[RECORDS FOR THE EXERCISE]
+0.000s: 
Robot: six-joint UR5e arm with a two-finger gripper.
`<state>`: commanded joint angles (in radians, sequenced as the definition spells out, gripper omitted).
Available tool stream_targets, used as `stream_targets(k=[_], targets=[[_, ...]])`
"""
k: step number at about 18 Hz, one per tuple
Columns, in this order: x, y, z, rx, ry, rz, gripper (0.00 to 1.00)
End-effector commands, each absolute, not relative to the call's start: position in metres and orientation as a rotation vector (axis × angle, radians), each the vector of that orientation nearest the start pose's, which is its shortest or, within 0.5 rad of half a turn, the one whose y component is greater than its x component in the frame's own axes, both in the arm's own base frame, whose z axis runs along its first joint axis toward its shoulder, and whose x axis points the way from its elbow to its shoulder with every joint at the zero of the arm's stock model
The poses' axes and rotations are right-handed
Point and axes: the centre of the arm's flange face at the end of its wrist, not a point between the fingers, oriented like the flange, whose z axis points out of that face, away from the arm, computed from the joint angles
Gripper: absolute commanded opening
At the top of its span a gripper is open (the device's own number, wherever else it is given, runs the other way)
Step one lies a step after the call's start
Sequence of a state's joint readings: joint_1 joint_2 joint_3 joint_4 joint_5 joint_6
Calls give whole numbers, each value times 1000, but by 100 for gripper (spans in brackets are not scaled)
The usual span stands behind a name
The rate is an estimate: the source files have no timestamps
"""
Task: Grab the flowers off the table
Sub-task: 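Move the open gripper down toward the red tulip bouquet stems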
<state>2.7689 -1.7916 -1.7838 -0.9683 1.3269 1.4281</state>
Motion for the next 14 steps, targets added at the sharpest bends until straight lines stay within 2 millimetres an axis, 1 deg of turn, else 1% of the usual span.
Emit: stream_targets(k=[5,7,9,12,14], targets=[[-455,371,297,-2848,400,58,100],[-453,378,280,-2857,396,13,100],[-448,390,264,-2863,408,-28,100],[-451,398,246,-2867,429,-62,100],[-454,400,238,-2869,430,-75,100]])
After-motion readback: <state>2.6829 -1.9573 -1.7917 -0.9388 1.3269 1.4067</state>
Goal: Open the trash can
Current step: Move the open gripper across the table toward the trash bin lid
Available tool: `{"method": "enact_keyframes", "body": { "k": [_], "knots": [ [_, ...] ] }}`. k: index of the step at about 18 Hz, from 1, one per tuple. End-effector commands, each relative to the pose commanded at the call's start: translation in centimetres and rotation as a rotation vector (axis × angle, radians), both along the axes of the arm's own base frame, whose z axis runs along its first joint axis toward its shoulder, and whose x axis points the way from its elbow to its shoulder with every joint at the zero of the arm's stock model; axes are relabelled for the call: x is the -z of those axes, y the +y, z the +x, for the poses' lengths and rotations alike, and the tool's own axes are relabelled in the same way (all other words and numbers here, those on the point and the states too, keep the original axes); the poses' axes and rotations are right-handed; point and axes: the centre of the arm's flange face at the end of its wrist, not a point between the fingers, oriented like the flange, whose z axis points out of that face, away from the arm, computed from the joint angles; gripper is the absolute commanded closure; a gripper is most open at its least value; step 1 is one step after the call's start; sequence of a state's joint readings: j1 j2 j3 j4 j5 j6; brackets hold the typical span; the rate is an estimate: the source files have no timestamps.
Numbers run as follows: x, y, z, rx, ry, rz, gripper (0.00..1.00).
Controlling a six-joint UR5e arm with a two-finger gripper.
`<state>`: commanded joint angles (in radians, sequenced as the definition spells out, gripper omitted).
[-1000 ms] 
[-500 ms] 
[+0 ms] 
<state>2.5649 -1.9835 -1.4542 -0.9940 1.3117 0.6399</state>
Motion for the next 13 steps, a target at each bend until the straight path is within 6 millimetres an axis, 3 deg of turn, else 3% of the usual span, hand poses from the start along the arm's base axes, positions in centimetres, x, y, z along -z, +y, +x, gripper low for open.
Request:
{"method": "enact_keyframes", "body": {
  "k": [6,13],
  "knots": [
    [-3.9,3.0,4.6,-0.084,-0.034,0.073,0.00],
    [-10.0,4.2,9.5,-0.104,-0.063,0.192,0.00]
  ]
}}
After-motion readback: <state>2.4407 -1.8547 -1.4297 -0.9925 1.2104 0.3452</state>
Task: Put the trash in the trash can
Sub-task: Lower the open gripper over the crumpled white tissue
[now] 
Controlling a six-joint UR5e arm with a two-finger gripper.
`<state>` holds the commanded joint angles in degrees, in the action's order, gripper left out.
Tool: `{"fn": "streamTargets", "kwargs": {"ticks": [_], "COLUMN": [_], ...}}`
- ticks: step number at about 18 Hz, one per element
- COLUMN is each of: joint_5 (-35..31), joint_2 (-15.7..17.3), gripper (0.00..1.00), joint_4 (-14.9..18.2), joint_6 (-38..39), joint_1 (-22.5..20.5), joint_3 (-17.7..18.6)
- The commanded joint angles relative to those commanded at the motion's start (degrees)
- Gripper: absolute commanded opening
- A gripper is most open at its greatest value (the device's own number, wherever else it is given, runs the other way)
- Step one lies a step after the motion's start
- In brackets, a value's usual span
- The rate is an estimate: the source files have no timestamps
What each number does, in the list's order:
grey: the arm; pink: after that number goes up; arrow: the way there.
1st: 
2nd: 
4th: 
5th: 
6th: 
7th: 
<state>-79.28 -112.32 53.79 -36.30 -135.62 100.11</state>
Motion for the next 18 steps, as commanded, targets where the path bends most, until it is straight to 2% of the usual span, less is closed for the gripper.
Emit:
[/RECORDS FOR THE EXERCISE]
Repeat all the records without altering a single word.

● RESPONSE AREA:
+0.000s: 
Robot: six-joint UR5e arm with a two-finger gripper.
`<state>`: commanded joint angles (in radians, sequenced as the definition spells out, gripper omitted).
Available tool stream_targets, used as `stream_targets(k=[_], targets=[[_, ...]])`
"""
k: step number at about 18 Hz, one per tuple
Columns, in this order: x, y, z, rx, ry, rz, gripper (0.00 to 1.00)
End-effector commands, each absolute, not relative to the call's start: position in metres and orientation as a rotation vector (axis × angle, radians), each the vector of that orientation nearest the start pose's, which is its shortest or, within 0.5 rad of half a turn, the one whose y component is greater than its x component in the frame's own axes, both in the arm's own base frame, whose z axis runs along its first joint axis toward its shoulder, and whose x axis points the way from its elbow to its shoulder with every joint at the zero of the arm's stock model
The poses' axes and rotations are right-handed
Point and axes: the centre of the arm's flange face at the end of its wrist, not a point between the fingers, oriented like the flange, whose z axis points out of that face, away from the arm, computed from the joint angles
Gripper: absolute commanded opening
At the top of its span a gripper is open (the device's own number, wherever else it is given, runs the other way)
Step one lies a step after the call's start
Sequence of a state's joint readings: joint_1 joint_2 joint_3 joint_4 joint_5 joint_6
Calls give whole numbers, each value times 1000, but by 100 for gripper (spans in brackets are not scaled)
The usual span stands behind a name
The rate is an estimate: the source files have no timestamps
"""
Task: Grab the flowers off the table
Sub-task: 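Move the open gripper down toward the red tulip bouquet stems
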<state>2.7689 -1.7916 -1.7838 -0.9683 1.3269 1.4281</state>
Motion for the next 14 steps, targets added at the sharpest bends until straight lines stay within 2 millimetres an axis, 1 deg of turn, else 1% of the usual span.
Emit: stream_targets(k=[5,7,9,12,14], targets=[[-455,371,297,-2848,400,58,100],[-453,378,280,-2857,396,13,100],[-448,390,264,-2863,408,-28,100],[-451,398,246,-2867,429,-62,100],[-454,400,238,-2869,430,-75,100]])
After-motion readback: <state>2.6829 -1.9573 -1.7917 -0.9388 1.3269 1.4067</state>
Goal: Open the trash can
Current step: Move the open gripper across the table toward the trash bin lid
Available tool: `{"method": "enact_keyframes", "body": { "k": [_], "knots": [ [_, ...] ] }}`. k: index of the step at about 18 Hz, from 1, one per tuple. End-effector commands, each relative to the pose commanded at the call's start: translation in centimetres and rotation as a rotation vector (axis × angle, radians), both along the axes of the arm's own base frame, whose z axis runs along its first joint axis toward its shoulder, and whose x axis points the way from its elbow to its shoulder with every joint at the zero of the arm's stock model; axes are relabelled for the call: x is the -z of those axes, y the +y, z the +x, for the poses' lengths and rotations alike, and the tool's own axes are relabelled in the same way (all other words and numbers here, those on the point and the states too, keep the original axes); the poses' axes and rotations are right-handed; point and axes: the centre of the arm's flange face at the end of its wrist, not a point between the fingers, oriented like the flange, whose z axis points out of that face, away from the arm, computed from the joint angles; gripper is the absolute commanded closure; a gripper is most open at its least value; step 1 is one step after the call's start; sequence of a state's joint readings: j1 j2 j3 j4 j5 j6; brackets hold the typical span; the rate is an estimate: the source files have no timestamps.
Numbers run as follows: x, y, z, rx, ry, rz, gripper (0.00..1.00).
Controlling a six-joint UR5e arm with a two-finger gripper.
`<state>`: commanded joint angles (in radians, sequenced as the definition spells out, gripper omitted).
[-1000 ms] 
[-500 ms] 
[+0 ms] 
<state>2.5649 -1.9835 -1.4542 -0.9940 1.3117 0.6399</state>
Motion for the next 13 steps, a target at each bend until the straight path is within 6 millimetres an axis, 3 deg of turn, else 3% of the usual span, hand poses from the start along the arm's base axes, positions in centimetres, x, y, z along -z, +y, +x, gripper low for open.
Request:
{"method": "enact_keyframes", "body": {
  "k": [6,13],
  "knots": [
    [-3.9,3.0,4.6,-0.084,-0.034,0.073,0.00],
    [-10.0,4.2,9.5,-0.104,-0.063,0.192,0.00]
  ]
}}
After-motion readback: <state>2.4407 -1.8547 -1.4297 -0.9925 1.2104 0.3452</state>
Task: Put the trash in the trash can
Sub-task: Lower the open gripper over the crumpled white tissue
[now] 
Controlling a six-joint UR5e arm with a two-finger gripper.
`<state>` holds the commanded joint angles in degrees, in the action's order, gripper left out.
Tool: `{"fn": "streamTargets", "kwargs": {"ticks": [_], "COLUMN": [_], ...}}`
- ticks: step number at about 18 Hz, one per element
- COLUMN is each of: joint_5 (-35..31), joint_2 (-15.7..17.3), gripper (0.00..1.00), joint_4 (-14.9..18.2), joint_6 (-38..39), joint_1 (-22.5..20.5), joint_3 (-17.7..18.6)
- The commanded joint angles relative to those commanded at the motion's start (degrees)
- Gripper: absolute commanded opening
- A gripper is most open at its greatest value (the device's own number, wherever else it is given, runs the other way)
- Step one lies a step after the motion's start
- In brackets, a value's usual span
- The rate is an estimate: the source files have no timestamps
What each number does, in the list's order:
grey: the arm; pink: after that number goes up; arrow: the way there.
1st: 
2nd: 
4th: 
5th: 
6th: 
7th: 
<state>-79.28 -112.32 53.79 -36.30 -135.62 100.11</state>
Motion for the next 18 steps, as commanded, targets where the path bends most, until it is straight to 2% of the usual span, less is closed for the gripper.
Emit:

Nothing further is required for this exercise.